TASK INSTRUCTIONS: Among the lines below, which ones contain the word "gets"? Copy every such line.

GIVEN DATA:
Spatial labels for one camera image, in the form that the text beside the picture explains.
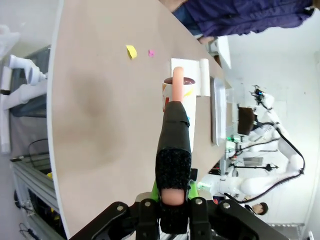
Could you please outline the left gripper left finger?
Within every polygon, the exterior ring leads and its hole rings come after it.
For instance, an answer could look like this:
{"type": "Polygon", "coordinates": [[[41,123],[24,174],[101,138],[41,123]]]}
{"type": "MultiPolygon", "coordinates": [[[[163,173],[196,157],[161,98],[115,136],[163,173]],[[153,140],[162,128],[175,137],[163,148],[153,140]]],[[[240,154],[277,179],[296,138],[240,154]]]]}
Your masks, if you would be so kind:
{"type": "Polygon", "coordinates": [[[145,198],[131,206],[116,201],[89,222],[72,240],[124,240],[135,234],[136,240],[159,240],[160,194],[155,182],[145,198]]]}

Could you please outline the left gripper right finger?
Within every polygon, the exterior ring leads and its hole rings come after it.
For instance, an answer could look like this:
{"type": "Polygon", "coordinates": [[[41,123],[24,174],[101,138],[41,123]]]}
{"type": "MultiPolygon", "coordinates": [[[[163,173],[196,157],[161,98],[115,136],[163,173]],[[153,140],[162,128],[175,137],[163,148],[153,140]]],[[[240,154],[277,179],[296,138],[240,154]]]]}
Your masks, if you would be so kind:
{"type": "Polygon", "coordinates": [[[190,171],[188,192],[189,239],[191,240],[286,240],[287,237],[255,215],[227,199],[220,204],[200,197],[196,179],[190,171]]]}

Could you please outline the person's right hand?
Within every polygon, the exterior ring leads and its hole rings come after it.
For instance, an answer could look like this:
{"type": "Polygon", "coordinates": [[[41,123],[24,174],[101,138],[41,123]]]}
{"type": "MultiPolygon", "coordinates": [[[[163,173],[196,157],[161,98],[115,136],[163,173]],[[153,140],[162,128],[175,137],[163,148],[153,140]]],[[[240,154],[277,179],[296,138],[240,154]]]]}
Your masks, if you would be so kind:
{"type": "Polygon", "coordinates": [[[217,39],[216,36],[201,36],[197,38],[198,42],[202,45],[212,44],[217,39]]]}

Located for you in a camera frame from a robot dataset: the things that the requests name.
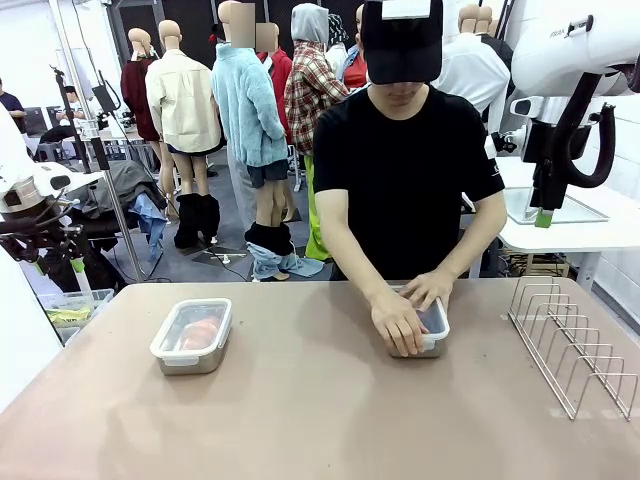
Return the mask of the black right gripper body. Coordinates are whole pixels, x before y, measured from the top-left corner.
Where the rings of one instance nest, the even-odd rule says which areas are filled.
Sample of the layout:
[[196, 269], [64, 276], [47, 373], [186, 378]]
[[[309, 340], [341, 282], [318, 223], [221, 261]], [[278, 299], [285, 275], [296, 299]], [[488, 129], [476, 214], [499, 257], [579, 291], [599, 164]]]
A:
[[531, 208], [560, 208], [561, 175], [556, 172], [552, 153], [556, 128], [541, 121], [527, 124], [527, 136], [522, 152], [522, 161], [533, 164], [533, 186], [529, 206]]

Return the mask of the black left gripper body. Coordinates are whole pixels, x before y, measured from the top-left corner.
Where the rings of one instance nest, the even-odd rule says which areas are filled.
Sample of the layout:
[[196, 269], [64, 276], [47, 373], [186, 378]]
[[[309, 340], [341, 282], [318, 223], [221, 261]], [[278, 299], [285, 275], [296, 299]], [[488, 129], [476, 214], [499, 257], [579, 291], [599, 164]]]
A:
[[9, 223], [9, 255], [14, 260], [37, 260], [41, 249], [56, 251], [63, 259], [80, 258], [77, 240], [81, 226], [64, 226], [60, 223], [36, 224], [34, 222]]

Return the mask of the person's left hand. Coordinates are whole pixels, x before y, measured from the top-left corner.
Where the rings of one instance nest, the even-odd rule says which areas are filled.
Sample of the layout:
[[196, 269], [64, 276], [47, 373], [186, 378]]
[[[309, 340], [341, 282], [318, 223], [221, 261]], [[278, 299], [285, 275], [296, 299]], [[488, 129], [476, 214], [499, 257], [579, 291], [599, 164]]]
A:
[[426, 311], [436, 299], [447, 310], [455, 280], [450, 272], [437, 269], [418, 275], [400, 290], [400, 295], [419, 311]]

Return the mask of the person's right hand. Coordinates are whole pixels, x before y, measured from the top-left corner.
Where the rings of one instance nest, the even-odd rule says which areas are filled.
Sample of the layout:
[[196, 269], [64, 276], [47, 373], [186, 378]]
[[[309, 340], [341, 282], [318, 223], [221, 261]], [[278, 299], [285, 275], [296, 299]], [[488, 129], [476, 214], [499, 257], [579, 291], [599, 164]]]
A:
[[425, 350], [426, 332], [410, 302], [392, 290], [368, 298], [372, 322], [390, 353], [415, 356]]

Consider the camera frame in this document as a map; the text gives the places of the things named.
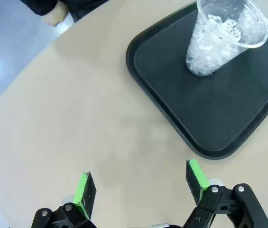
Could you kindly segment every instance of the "person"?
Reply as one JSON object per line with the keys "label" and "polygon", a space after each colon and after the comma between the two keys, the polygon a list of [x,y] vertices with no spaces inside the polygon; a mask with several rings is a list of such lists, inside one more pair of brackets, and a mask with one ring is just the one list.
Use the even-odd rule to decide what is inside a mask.
{"label": "person", "polygon": [[21,0],[35,14],[43,17],[44,21],[52,26],[64,21],[68,11],[74,22],[102,5],[108,0]]}

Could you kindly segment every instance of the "tabletop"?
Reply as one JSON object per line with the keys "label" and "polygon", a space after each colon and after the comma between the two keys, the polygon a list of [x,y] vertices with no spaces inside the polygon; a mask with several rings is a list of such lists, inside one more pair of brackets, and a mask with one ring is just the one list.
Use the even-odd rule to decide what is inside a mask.
{"label": "tabletop", "polygon": [[[13,228],[56,210],[84,171],[101,227],[183,225],[195,207],[185,161],[247,183],[268,215],[268,116],[230,157],[196,155],[130,76],[131,40],[190,0],[110,0],[48,46],[0,98],[0,211]],[[218,217],[214,226],[231,227]]]}

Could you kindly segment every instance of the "blue-gray floor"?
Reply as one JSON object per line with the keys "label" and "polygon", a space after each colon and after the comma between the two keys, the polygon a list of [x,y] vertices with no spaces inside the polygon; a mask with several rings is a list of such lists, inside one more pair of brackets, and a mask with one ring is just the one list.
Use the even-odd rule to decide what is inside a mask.
{"label": "blue-gray floor", "polygon": [[0,95],[48,44],[73,25],[70,14],[56,27],[20,0],[0,0]]}

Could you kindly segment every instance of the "person's arm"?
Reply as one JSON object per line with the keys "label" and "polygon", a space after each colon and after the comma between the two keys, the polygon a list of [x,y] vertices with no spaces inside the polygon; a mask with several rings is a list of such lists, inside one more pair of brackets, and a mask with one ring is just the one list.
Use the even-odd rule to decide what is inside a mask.
{"label": "person's arm", "polygon": [[56,26],[64,21],[68,13],[67,6],[59,0],[21,0],[35,14],[43,16],[47,24]]}

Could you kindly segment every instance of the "black tray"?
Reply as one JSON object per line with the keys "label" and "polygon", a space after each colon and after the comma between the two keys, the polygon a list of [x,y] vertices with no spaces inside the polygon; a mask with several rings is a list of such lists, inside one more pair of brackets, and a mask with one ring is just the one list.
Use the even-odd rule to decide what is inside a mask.
{"label": "black tray", "polygon": [[212,76],[196,77],[185,55],[196,4],[148,28],[130,43],[129,72],[199,155],[222,159],[237,150],[268,114],[268,41]]}

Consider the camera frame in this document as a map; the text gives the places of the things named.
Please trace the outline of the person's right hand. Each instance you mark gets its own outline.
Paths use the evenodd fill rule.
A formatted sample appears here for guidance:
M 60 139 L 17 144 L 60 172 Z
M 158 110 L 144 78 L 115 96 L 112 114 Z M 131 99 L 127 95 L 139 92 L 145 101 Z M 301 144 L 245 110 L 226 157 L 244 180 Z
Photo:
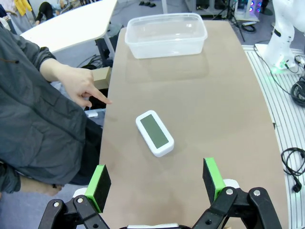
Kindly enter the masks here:
M 55 196 L 64 186 L 46 184 L 25 176 L 20 176 L 20 191 L 27 193 L 40 193 Z

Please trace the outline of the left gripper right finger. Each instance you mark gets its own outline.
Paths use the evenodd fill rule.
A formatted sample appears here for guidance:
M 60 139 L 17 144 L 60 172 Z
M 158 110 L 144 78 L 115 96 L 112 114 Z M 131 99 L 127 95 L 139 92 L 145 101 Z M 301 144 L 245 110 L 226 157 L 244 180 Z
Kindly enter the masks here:
M 203 181 L 210 207 L 194 229 L 223 229 L 229 218 L 239 218 L 247 229 L 281 229 L 281 223 L 266 189 L 244 192 L 225 184 L 214 158 L 203 159 Z

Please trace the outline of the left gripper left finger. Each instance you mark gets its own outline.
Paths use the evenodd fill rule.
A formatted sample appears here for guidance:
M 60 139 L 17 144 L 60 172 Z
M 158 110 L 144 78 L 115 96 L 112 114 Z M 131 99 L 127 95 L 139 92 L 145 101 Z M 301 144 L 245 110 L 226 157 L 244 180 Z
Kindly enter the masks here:
M 52 199 L 41 218 L 40 229 L 75 229 L 83 225 L 86 229 L 108 229 L 102 219 L 111 179 L 105 165 L 98 165 L 84 194 L 70 201 Z

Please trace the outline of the person's left hand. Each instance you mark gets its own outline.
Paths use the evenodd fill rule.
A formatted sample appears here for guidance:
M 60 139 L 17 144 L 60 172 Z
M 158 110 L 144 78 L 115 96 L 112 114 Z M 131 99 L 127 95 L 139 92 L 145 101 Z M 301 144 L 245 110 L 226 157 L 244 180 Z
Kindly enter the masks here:
M 40 73 L 49 82 L 61 82 L 69 97 L 81 107 L 92 106 L 88 100 L 91 96 L 105 104 L 112 103 L 95 87 L 91 70 L 74 68 L 55 59 L 47 59 L 41 64 Z

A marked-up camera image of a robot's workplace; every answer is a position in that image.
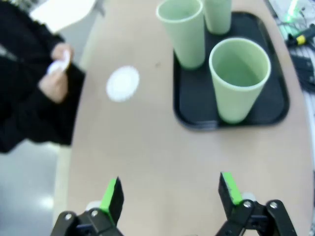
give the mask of cup rim
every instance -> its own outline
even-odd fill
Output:
[[[267,73],[266,73],[266,76],[257,84],[255,85],[252,85],[252,86],[246,86],[246,87],[242,87],[242,86],[237,86],[237,85],[232,85],[226,81],[224,81],[218,74],[217,72],[215,71],[215,69],[213,68],[213,65],[212,65],[212,58],[213,58],[213,55],[214,55],[214,52],[216,51],[216,49],[218,47],[220,47],[222,44],[225,44],[227,42],[230,42],[230,41],[243,41],[243,42],[247,42],[247,43],[250,43],[252,45],[254,45],[258,50],[260,50],[263,55],[265,56],[265,59],[267,60],[267,64],[268,64],[268,69],[267,69]],[[264,85],[268,78],[270,77],[270,74],[271,74],[271,62],[270,62],[270,59],[266,53],[266,51],[257,43],[249,40],[249,39],[246,39],[246,38],[241,38],[241,37],[232,37],[232,38],[227,38],[225,40],[222,40],[221,42],[219,42],[216,46],[214,46],[214,48],[211,50],[211,53],[210,53],[210,56],[209,56],[209,67],[210,67],[210,70],[212,71],[212,73],[214,73],[216,75],[216,77],[218,78],[218,81],[227,86],[228,88],[230,89],[234,89],[234,90],[237,90],[237,91],[249,91],[249,90],[254,90],[256,88],[259,88],[261,87],[262,85]]]
[[[162,6],[163,4],[165,4],[166,2],[169,2],[169,1],[171,1],[171,0],[164,0],[163,2],[161,2],[161,3],[157,6],[157,8],[156,8],[156,16],[157,16],[161,21],[166,22],[166,23],[170,23],[170,24],[183,23],[183,22],[189,21],[189,20],[195,18],[196,16],[198,16],[198,15],[202,12],[202,9],[203,9],[203,2],[202,2],[201,0],[191,0],[191,1],[196,1],[196,2],[199,3],[199,9],[198,9],[198,11],[197,11],[195,14],[193,14],[193,15],[191,15],[191,16],[189,16],[189,17],[186,17],[186,18],[184,18],[184,19],[180,19],[180,20],[168,20],[168,19],[165,19],[165,18],[163,18],[163,17],[160,16],[160,14],[159,14],[159,9],[161,8],[161,6]]]

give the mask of plastic cup
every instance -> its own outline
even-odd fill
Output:
[[[209,67],[220,117],[227,123],[241,122],[270,76],[267,53],[248,39],[229,38],[212,49]]]
[[[157,7],[183,68],[196,69],[205,61],[203,3],[201,0],[166,0]]]
[[[232,0],[204,0],[207,29],[213,34],[225,34],[231,28]]]

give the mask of yellow and black tool
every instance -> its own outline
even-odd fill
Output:
[[[300,46],[307,44],[315,37],[315,25],[310,24],[310,27],[297,35],[288,34],[288,39],[285,42],[288,47]]]

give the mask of bolt
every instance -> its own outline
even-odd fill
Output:
[[[65,216],[65,220],[69,220],[69,219],[71,219],[71,217],[72,217],[71,214],[67,214],[67,215]]]
[[[278,208],[278,204],[275,202],[270,203],[270,207],[273,209],[277,209]]]
[[[246,208],[250,208],[252,204],[249,201],[246,201],[243,203],[243,206],[245,206]]]
[[[91,216],[96,217],[97,213],[98,213],[97,210],[94,210],[94,211],[92,211]]]

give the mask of person
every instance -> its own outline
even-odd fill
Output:
[[[74,64],[46,74],[73,48],[27,13],[0,0],[0,152],[24,139],[71,145],[85,74]]]

SOLUTION BELOW:
Please trace the outline of the person's right hand. Each instance you mark gets its own outline.
Please trace the outline of the left gripper right finger. Each instance you mark gets its own outline.
Please trace the outline of the left gripper left finger. Each instance you mark gets its own outline.
Please trace the outline of the person's left hand. Each instance you mark gets its own outline.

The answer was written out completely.